> _Exercise requirements_:
This exercise calls for the data below to be retyped exactly, minus any images.
*** Extracted records ***
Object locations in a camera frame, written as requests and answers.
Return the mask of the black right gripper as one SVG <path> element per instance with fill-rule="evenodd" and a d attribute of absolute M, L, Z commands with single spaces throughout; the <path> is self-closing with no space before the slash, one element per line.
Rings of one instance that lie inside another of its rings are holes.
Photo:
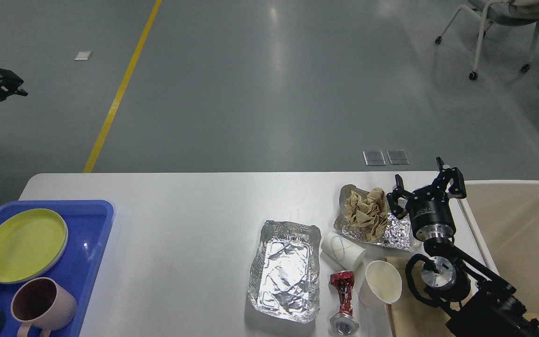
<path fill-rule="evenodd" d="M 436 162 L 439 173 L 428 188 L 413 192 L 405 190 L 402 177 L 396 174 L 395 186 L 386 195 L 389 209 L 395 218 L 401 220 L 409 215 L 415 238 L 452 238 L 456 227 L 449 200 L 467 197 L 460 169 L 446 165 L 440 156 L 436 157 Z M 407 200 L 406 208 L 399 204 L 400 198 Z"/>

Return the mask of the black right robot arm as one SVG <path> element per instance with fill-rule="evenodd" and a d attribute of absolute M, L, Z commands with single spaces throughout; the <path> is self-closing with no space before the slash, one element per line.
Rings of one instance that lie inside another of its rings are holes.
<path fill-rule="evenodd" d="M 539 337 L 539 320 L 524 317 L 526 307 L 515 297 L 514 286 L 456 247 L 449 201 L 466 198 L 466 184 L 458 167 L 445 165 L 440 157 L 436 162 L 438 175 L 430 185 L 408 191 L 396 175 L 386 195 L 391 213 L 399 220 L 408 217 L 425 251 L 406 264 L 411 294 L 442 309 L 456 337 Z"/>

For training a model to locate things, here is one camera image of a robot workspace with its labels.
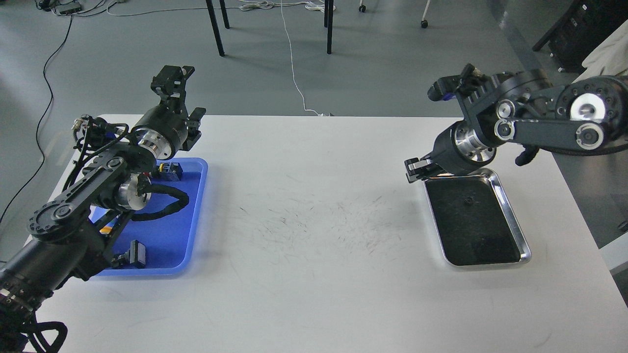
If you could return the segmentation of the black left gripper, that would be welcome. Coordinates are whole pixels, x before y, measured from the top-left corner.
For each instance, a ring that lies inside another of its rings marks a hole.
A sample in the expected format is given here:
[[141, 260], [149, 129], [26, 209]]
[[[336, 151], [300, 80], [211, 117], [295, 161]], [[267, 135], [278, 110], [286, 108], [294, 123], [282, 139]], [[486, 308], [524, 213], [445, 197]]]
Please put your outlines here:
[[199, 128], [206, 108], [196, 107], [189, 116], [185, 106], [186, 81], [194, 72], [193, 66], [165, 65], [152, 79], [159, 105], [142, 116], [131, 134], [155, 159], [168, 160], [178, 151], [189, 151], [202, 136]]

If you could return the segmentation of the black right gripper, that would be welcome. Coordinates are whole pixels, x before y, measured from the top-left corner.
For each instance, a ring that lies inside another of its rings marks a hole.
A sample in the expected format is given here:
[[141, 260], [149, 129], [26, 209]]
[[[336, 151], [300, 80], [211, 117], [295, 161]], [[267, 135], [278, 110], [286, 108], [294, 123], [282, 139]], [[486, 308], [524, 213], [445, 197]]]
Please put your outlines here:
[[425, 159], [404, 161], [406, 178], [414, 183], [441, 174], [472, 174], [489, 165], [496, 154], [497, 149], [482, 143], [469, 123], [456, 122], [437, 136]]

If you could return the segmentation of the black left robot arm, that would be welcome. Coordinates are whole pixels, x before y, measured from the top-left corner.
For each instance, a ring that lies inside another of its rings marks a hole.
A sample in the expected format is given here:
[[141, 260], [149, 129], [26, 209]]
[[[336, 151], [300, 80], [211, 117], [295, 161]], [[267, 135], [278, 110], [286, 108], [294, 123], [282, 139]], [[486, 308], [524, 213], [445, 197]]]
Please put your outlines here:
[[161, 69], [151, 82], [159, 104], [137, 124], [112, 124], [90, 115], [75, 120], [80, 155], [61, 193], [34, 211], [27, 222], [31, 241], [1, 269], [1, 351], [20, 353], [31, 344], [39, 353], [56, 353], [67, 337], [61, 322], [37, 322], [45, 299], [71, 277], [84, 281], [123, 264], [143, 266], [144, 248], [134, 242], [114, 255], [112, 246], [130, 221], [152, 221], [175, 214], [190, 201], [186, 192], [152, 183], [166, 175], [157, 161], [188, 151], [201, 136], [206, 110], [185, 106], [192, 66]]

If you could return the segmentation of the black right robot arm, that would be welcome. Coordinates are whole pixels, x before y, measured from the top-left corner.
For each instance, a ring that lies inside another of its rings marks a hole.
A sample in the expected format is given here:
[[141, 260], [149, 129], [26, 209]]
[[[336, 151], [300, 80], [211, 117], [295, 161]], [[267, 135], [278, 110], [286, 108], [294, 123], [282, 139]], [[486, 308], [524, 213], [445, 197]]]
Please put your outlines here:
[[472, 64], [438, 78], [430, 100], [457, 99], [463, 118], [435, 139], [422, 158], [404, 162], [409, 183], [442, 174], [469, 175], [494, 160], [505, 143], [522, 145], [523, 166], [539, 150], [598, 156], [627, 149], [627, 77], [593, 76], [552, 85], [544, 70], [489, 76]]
***
> _Response_:
Object locations in a camera frame, written as requests and answers.
Return the mask of the black right gripper as one SVG <path> element per instance with fill-rule="evenodd" and a d attribute of absolute M, L, Z commands with single spaces throughout; the <path> is self-closing with no space before the slash, one element per line.
Rings of one instance that lie inside another of its rings are holes.
Photo:
<path fill-rule="evenodd" d="M 436 162 L 439 173 L 428 188 L 413 192 L 405 190 L 402 177 L 396 174 L 395 186 L 386 195 L 389 209 L 395 218 L 401 220 L 409 215 L 415 238 L 452 238 L 456 227 L 449 200 L 467 197 L 460 169 L 446 165 L 440 156 L 436 157 Z M 407 200 L 406 208 L 399 204 L 400 198 Z"/>

Return the mask of the black right robot arm as one SVG <path> element per instance with fill-rule="evenodd" and a d attribute of absolute M, L, Z commands with single spaces throughout; the <path> is self-closing with no space before the slash, one element per line.
Rings of one instance that lie inside another of its rings are holes.
<path fill-rule="evenodd" d="M 539 337 L 539 320 L 524 317 L 526 307 L 515 297 L 514 286 L 456 247 L 449 201 L 466 198 L 466 184 L 458 167 L 445 165 L 440 157 L 436 162 L 438 175 L 430 185 L 408 191 L 396 175 L 386 195 L 391 213 L 399 220 L 408 217 L 425 251 L 406 264 L 411 294 L 442 309 L 456 337 Z"/>

For training a model to locate things, here is one camera image of a robot workspace with its labels.
If you could return the segmentation of the black left gripper, that would be welcome. Coordinates are whole pixels, x before y, measured from the top-left corner.
For each instance, a ring that lies inside another of its rings marks a hole.
A sample in the expected format is given here:
[[141, 260], [149, 129], [26, 209]]
[[[336, 151], [300, 80], [211, 117], [295, 161]], [[267, 135], [278, 110], [286, 108], [294, 123], [282, 139]], [[486, 308], [524, 213], [445, 197]]]
Please put your outlines here:
[[199, 128], [206, 108], [196, 107], [189, 116], [185, 106], [186, 81], [194, 72], [193, 66], [165, 65], [152, 79], [159, 105], [142, 116], [131, 134], [155, 159], [168, 160], [178, 151], [189, 151], [202, 136]]

If you could return the segmentation of the black right gripper, that would be welcome. Coordinates are whole pixels, x before y, measured from the top-left corner.
For each instance, a ring that lies inside another of its rings marks a hole.
A sample in the expected format is given here:
[[141, 260], [149, 129], [26, 209]]
[[[336, 151], [300, 80], [211, 117], [295, 161]], [[267, 135], [278, 110], [286, 108], [294, 123], [282, 139]], [[486, 308], [524, 213], [445, 197]]]
Please put your outlines here:
[[425, 159], [404, 161], [406, 178], [414, 183], [441, 174], [472, 174], [489, 165], [496, 154], [497, 149], [482, 143], [469, 123], [456, 122], [437, 136]]

If you could return the segmentation of the black left robot arm, that would be welcome. Coordinates are whole pixels, x before y, measured from the top-left corner.
For each instance, a ring that lies inside another of its rings marks a hole.
A sample in the expected format is given here:
[[141, 260], [149, 129], [26, 209]]
[[[336, 151], [300, 80], [211, 117], [295, 161]], [[267, 135], [278, 110], [286, 108], [294, 123], [282, 139]], [[486, 308], [524, 213], [445, 197]]]
Please put your outlines here:
[[161, 69], [151, 82], [159, 104], [137, 124], [112, 124], [90, 115], [75, 120], [80, 155], [61, 193], [34, 211], [27, 222], [31, 241], [1, 269], [1, 351], [20, 353], [31, 344], [39, 353], [56, 353], [67, 337], [61, 322], [37, 322], [45, 299], [71, 277], [84, 281], [123, 264], [143, 266], [144, 248], [134, 242], [114, 255], [112, 246], [130, 221], [152, 221], [175, 214], [190, 201], [186, 192], [152, 183], [166, 175], [157, 161], [188, 151], [201, 136], [206, 110], [185, 106], [192, 66]]

If you could return the segmentation of the black right robot arm, that would be welcome. Coordinates are whole pixels, x before y, measured from the top-left corner.
For each instance, a ring that lies inside another of its rings marks a hole.
A sample in the expected format is given here:
[[141, 260], [149, 129], [26, 209]]
[[[336, 151], [300, 80], [211, 117], [295, 161]], [[267, 135], [278, 110], [286, 108], [294, 123], [282, 139]], [[486, 308], [524, 213], [445, 197]]]
Please put your outlines here:
[[472, 64], [438, 78], [430, 100], [457, 99], [463, 118], [435, 139], [422, 158], [404, 162], [409, 183], [442, 174], [469, 175], [494, 160], [505, 143], [522, 145], [523, 166], [539, 150], [598, 156], [627, 149], [627, 77], [593, 76], [552, 85], [544, 70], [489, 76]]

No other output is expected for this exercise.